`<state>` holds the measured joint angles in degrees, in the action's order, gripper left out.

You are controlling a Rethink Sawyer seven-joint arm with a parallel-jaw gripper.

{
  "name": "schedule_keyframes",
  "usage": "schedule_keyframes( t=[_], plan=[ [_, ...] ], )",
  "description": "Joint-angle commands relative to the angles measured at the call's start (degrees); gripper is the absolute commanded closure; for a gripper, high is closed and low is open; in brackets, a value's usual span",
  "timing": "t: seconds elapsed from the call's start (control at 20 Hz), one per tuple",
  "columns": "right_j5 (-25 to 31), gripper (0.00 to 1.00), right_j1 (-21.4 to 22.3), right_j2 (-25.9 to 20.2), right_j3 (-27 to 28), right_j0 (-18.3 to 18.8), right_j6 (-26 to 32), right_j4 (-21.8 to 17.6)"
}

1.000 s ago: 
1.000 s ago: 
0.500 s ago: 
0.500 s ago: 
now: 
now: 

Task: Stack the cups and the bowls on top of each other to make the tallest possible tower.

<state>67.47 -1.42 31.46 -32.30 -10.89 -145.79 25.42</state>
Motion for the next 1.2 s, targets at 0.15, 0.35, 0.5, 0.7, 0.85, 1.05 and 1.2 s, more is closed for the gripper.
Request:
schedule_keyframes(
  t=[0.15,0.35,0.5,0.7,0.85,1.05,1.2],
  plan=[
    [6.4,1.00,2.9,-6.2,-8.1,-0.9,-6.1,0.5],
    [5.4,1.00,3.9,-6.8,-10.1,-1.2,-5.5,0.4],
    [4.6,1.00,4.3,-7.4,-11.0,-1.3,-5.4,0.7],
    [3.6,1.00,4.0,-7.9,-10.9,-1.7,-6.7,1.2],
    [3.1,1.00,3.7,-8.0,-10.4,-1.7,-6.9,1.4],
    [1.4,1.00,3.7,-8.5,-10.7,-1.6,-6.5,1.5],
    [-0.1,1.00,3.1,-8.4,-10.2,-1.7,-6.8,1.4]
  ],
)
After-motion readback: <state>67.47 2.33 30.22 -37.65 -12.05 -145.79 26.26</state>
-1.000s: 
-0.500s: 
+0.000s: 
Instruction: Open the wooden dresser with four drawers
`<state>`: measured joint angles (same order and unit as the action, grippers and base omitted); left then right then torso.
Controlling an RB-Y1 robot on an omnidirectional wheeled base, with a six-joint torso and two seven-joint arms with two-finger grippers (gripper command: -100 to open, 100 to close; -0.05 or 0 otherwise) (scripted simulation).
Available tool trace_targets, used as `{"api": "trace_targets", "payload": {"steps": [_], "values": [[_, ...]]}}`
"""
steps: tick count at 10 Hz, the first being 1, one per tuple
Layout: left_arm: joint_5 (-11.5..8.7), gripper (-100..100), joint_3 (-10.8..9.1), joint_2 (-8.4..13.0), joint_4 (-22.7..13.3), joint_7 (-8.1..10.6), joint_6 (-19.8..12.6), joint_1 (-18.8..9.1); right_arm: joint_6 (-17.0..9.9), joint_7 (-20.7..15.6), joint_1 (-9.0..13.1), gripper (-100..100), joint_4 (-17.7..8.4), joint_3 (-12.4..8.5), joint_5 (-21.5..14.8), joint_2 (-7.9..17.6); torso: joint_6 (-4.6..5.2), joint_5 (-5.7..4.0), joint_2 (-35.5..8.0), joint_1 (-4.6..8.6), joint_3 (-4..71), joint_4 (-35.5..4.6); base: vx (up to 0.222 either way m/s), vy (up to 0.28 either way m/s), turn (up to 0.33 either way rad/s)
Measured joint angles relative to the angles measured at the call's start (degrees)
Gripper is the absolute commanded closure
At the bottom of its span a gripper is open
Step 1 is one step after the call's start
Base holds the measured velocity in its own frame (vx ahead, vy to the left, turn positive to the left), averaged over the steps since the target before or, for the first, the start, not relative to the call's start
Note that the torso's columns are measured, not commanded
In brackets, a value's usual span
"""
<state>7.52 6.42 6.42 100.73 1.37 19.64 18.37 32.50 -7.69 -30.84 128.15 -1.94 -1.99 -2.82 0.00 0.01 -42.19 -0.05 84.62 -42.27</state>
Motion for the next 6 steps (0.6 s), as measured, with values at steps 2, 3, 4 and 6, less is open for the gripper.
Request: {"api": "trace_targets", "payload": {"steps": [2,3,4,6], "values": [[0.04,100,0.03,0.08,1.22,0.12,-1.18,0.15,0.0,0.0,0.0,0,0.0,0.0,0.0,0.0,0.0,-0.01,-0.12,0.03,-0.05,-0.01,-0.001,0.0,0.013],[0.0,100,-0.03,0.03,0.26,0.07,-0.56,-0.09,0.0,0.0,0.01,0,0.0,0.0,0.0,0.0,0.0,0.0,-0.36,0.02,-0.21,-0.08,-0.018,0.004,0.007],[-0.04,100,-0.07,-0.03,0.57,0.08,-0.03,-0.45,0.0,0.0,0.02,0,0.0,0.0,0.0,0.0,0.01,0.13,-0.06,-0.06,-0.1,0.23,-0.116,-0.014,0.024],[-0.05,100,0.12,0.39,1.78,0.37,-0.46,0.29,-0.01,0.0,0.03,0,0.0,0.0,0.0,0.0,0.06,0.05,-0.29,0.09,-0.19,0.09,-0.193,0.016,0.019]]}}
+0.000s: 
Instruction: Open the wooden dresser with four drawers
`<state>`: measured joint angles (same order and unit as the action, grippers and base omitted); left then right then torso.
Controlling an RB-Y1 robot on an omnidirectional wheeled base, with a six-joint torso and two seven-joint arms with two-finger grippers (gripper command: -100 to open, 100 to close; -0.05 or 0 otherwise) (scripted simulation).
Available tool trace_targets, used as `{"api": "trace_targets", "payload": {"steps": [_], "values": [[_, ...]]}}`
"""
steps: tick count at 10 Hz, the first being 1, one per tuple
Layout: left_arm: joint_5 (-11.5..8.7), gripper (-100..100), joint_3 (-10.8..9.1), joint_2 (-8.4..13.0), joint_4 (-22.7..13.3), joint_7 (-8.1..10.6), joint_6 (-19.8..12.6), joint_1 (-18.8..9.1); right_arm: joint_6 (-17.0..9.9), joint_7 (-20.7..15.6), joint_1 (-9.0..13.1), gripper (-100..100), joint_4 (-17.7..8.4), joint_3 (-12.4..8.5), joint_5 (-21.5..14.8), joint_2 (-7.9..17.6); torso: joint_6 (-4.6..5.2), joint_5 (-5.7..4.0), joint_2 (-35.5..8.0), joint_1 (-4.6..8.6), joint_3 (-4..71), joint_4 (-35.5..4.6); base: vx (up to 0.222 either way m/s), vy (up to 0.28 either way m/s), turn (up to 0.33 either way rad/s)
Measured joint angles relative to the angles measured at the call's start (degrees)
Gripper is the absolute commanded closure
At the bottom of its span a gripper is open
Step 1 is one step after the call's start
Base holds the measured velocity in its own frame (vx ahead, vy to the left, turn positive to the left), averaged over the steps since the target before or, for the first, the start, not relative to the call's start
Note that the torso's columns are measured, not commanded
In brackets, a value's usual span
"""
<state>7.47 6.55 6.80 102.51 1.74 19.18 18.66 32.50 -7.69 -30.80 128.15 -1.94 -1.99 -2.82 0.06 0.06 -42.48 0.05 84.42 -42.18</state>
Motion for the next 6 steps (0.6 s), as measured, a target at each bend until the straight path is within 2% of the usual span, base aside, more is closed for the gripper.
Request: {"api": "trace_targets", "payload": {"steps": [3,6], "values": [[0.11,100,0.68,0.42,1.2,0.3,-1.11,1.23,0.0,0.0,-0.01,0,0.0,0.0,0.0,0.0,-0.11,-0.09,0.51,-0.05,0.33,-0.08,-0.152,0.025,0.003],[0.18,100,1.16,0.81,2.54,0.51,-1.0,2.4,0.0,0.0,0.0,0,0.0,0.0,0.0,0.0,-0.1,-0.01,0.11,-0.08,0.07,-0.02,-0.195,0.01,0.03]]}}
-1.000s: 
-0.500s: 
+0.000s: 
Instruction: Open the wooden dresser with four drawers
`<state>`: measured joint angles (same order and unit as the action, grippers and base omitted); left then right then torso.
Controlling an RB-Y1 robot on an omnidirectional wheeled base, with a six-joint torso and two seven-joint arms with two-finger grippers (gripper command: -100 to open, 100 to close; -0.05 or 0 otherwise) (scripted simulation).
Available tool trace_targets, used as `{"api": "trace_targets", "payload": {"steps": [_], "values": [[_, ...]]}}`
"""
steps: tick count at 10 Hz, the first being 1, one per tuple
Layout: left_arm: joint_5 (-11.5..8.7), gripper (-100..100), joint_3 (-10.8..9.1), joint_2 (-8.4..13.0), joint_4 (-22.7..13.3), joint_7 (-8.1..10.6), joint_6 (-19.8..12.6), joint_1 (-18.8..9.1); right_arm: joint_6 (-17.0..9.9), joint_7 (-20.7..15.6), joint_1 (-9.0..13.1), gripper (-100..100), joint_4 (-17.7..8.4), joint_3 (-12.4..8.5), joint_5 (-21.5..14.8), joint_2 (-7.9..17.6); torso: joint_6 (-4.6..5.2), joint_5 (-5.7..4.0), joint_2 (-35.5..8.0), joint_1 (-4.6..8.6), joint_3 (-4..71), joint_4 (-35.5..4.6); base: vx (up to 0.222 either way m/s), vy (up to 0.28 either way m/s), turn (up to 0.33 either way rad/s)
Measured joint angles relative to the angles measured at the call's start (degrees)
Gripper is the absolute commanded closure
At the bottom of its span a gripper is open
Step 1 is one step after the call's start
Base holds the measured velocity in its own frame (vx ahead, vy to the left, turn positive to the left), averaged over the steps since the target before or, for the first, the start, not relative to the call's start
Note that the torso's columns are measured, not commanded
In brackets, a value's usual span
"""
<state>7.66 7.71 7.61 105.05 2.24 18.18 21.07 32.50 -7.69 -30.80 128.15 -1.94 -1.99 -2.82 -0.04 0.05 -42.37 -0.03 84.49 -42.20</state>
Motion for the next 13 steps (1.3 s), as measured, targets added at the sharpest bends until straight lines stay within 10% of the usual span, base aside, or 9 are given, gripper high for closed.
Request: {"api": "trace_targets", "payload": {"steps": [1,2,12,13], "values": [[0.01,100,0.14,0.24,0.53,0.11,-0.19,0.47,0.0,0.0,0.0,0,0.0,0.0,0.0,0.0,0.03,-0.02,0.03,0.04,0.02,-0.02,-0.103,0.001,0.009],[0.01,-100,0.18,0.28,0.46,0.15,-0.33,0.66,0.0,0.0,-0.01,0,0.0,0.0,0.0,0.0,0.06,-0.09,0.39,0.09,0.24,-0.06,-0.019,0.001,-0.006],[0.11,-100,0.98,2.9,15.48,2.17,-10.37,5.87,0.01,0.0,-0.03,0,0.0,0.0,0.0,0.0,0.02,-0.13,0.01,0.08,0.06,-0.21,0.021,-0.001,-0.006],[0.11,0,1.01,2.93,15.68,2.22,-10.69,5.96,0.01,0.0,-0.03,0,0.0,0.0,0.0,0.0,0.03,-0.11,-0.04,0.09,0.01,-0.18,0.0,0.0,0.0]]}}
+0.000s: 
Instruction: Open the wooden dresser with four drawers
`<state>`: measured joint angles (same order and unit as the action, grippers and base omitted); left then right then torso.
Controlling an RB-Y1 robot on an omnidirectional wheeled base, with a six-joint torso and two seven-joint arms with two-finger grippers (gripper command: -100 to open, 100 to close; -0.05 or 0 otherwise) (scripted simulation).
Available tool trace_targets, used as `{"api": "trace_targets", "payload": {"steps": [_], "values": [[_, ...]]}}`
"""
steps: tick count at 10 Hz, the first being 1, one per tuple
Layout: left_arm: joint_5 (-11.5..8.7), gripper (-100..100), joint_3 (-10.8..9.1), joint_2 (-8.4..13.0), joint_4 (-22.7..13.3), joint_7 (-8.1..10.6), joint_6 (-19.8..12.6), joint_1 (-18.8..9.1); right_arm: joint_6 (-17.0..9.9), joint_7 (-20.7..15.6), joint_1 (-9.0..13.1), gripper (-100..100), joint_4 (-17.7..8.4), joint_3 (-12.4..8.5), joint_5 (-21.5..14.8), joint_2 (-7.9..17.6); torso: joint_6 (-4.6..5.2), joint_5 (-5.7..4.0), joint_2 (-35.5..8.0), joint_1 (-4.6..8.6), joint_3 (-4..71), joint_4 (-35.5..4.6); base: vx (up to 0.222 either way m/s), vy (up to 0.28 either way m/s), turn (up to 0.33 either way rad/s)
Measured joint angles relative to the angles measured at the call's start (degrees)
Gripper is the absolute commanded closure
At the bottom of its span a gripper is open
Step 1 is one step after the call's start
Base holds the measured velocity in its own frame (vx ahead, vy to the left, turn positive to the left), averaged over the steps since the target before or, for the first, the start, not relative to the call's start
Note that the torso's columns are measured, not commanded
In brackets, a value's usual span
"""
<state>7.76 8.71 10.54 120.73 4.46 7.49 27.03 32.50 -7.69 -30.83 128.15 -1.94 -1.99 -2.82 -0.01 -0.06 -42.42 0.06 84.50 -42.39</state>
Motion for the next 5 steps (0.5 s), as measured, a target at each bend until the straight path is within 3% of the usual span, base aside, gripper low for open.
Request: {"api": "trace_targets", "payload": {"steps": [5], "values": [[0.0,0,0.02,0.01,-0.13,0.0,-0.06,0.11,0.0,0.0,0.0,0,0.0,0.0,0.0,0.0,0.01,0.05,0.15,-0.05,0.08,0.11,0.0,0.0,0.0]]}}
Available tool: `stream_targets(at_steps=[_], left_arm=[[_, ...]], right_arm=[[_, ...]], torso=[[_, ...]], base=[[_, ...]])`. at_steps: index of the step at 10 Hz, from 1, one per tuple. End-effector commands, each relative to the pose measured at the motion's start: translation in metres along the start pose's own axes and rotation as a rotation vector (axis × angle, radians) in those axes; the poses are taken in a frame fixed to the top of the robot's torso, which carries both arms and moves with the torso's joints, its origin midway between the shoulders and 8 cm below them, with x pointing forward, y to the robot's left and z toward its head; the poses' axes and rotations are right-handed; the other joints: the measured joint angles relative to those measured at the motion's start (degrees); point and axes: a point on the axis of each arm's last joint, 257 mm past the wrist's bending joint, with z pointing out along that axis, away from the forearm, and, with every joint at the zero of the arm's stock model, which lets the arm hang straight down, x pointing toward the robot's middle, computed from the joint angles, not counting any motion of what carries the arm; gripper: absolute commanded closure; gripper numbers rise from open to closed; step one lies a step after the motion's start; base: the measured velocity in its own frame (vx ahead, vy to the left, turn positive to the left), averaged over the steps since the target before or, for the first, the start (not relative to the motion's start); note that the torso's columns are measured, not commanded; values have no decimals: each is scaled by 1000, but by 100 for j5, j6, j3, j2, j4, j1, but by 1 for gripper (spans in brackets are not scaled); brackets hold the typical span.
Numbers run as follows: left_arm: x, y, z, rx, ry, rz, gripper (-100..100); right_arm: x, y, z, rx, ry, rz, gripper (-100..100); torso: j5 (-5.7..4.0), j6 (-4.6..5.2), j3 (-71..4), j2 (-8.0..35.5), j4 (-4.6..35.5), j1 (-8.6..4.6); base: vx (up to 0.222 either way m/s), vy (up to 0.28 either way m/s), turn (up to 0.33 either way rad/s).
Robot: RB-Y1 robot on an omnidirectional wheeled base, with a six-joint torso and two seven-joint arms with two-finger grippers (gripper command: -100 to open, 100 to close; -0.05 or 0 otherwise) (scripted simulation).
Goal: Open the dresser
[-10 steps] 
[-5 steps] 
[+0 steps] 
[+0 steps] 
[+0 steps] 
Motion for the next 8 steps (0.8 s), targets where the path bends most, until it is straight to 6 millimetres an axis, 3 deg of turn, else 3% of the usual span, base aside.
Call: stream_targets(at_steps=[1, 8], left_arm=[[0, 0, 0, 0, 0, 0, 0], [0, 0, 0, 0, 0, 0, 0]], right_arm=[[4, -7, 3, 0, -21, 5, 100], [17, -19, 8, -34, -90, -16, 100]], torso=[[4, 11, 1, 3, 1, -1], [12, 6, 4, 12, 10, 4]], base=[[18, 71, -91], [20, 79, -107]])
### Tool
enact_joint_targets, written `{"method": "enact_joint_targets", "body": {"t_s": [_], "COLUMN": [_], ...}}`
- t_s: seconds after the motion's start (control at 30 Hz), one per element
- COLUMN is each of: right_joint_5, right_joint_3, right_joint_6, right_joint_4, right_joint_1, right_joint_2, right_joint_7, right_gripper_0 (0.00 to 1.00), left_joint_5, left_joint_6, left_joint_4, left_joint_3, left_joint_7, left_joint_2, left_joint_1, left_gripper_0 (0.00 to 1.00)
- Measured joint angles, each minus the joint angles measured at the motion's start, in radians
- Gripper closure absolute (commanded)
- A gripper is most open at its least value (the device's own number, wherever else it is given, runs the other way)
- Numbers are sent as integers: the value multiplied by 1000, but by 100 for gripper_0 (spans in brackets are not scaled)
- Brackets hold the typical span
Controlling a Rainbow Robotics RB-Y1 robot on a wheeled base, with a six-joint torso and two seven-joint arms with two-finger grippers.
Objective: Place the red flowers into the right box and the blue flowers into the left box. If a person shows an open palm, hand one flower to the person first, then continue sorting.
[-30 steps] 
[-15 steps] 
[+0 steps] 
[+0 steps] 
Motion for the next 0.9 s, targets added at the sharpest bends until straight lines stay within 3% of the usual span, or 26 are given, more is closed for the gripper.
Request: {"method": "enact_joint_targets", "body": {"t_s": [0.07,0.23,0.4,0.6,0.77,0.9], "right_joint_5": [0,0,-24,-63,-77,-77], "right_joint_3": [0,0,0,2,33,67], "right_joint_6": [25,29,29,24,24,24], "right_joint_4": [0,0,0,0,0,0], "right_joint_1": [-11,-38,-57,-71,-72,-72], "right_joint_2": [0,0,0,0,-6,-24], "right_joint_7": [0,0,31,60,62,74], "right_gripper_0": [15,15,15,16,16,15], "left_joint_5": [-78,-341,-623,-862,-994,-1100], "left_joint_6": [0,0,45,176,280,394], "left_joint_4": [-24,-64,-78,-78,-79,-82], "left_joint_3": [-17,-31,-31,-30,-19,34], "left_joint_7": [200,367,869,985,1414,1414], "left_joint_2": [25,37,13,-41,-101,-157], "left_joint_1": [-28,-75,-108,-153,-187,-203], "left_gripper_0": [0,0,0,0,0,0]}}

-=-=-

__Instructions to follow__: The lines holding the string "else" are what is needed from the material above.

__Answer to this task__:
Motion for the next 8 steps (0.8 s), targets where the path bends most, until it is straight to 6 millimetres an axis, 3 deg of turn, else 3% of the usual span, base aside.
- A gripper is most open at its least value (the device's own number, wherever else it is given, runs the other way)

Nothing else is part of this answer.